- Born: 1954 Stevenage, Hertfordshire, England
- Died: 6 February 2004 (aged 49) London, England
- Occupations: Composer, musician, music critic

= Michael Easton (composer) =

Michael Easton (1954 – 6 February 2004) was a British composer, musician, and music critic. Born in Stevenage, Hertfordshire, he was a co-founder of the Port Fairy Spring Music Festival in Victoria, Australia.

==Career==
After encouragement from composer Elizabeth Poston, he trained at the Royal Academy of Music with Lennox Berkeley (composition) and Norman Del Mar (conducting).

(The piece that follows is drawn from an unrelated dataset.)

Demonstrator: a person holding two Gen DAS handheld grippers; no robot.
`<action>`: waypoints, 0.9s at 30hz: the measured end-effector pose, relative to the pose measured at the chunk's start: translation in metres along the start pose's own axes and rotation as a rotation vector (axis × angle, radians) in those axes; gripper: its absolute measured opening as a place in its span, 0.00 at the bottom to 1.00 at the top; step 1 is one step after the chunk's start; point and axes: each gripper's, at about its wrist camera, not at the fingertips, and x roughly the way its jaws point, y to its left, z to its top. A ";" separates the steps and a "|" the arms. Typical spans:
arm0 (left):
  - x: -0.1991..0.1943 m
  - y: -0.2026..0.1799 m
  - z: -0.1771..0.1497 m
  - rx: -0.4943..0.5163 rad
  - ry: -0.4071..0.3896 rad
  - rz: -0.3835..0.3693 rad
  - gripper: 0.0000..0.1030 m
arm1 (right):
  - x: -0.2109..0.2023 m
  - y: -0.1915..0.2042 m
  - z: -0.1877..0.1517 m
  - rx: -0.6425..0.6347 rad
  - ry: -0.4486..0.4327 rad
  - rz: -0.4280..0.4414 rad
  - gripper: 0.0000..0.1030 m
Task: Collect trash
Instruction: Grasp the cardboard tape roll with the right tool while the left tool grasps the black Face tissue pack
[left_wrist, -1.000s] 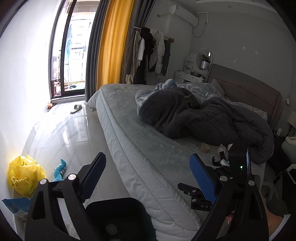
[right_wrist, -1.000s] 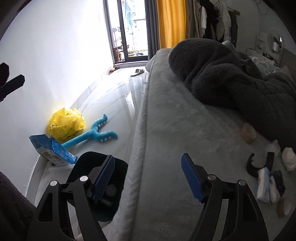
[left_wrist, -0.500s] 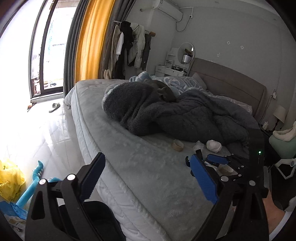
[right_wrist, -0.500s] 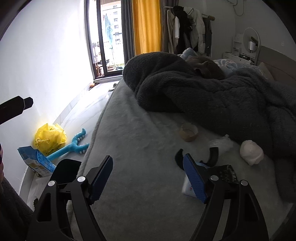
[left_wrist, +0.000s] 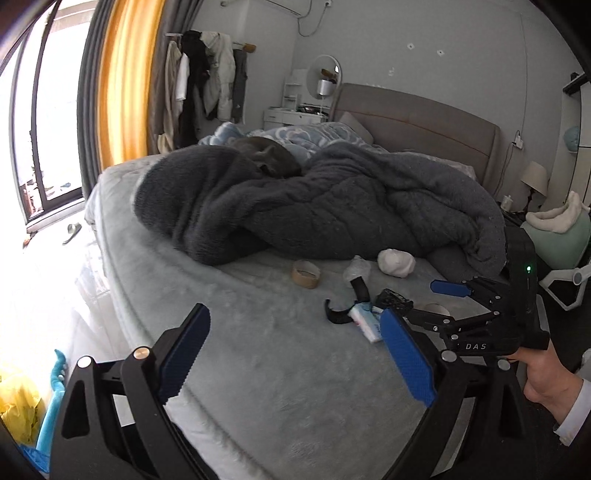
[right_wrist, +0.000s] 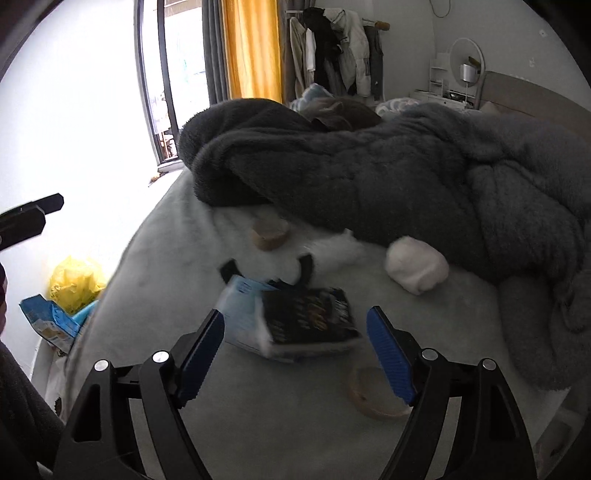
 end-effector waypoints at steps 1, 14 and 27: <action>0.007 -0.005 0.001 0.010 0.009 -0.011 0.92 | 0.001 -0.006 -0.004 -0.004 0.004 -0.006 0.78; 0.094 -0.065 0.017 0.125 0.134 -0.182 0.92 | 0.003 -0.068 -0.038 0.035 0.000 0.103 0.79; 0.148 -0.096 0.006 0.223 0.275 -0.256 0.92 | 0.027 -0.074 -0.043 -0.031 0.038 0.208 0.46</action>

Easton worked in music publishing before moving to Melbourne, Australia in 1982, where in 1986 he became a freelance composer. His activities included arranging, performing (in a piano duo with Len Vorster) and writing and broadcasting on music. With Vorster and the English composer Michael Hurd he co-founded the Port Fairy Spring Music Festival in 1990.

Easton and Michael Atkinson were nominated for the 1994 ARIA Award for Best Original Soundtrack, Cast or Show Album for their music to the Australian TV series Snowy. A Naxos CD issued in 1998 includes recordings of five of his orchestral works: Concerto on Australian Themes (1996), An Australian in Paris (1995), Beasts of the Bush (1995), the Concerto for Piano Accordion, Piano and Strings (1996, for Bernadette Conlon) and Overture to an Italianate Comedy.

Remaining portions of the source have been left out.